## TASK TO CARRY OUT
Go over the material below and report every line that contains the word "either".

## DATA SHOWN
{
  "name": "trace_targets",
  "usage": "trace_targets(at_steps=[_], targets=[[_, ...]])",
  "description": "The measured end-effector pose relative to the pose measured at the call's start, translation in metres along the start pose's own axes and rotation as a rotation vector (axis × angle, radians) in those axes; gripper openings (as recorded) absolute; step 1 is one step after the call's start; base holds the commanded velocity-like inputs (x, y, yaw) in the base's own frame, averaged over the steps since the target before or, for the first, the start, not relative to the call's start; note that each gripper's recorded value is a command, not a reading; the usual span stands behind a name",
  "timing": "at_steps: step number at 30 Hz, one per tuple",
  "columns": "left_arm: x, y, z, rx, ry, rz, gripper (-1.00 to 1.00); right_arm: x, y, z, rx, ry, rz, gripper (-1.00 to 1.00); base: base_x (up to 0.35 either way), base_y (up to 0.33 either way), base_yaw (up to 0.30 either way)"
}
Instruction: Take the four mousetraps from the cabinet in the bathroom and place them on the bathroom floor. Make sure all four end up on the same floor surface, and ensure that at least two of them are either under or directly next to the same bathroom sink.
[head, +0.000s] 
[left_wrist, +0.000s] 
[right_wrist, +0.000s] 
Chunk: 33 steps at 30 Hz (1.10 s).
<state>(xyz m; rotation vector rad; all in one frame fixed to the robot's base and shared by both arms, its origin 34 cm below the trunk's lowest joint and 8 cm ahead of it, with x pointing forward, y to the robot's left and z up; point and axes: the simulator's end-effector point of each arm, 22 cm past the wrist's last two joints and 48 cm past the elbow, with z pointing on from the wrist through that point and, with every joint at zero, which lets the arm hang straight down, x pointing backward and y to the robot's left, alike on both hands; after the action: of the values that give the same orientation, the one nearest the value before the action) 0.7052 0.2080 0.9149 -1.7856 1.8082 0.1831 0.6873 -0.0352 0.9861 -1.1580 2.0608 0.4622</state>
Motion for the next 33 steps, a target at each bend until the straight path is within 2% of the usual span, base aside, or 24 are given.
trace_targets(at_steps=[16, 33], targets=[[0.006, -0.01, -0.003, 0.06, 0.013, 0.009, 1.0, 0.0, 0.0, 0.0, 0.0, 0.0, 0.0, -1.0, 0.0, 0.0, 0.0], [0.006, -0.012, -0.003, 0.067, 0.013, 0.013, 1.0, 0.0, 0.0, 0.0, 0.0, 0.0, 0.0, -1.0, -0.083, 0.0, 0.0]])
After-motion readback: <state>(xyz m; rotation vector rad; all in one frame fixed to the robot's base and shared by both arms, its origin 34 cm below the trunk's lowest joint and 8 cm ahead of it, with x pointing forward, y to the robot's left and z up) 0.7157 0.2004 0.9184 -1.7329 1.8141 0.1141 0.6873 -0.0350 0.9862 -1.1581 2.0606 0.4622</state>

## RESPONSE
  "columns": "left_arm: x, y, z, rx, ry, rz, gripper (-1.00 to 1.00); right_arm: x, y, z, rx, ry, rz, gripper (-1.00 to 1.00); base: base_x (up to 0.35 either way), base_y (up to 0.33 either way), base_yaw (up to 0.30 either way)"
Instruction: Take the four mousetraps from the cabinet in the bathroom and place them on the bathroom floor. Make sure all four end up on the same floor surface, and ensure that at least two of them are either under or directly next to the same bathroom sink.

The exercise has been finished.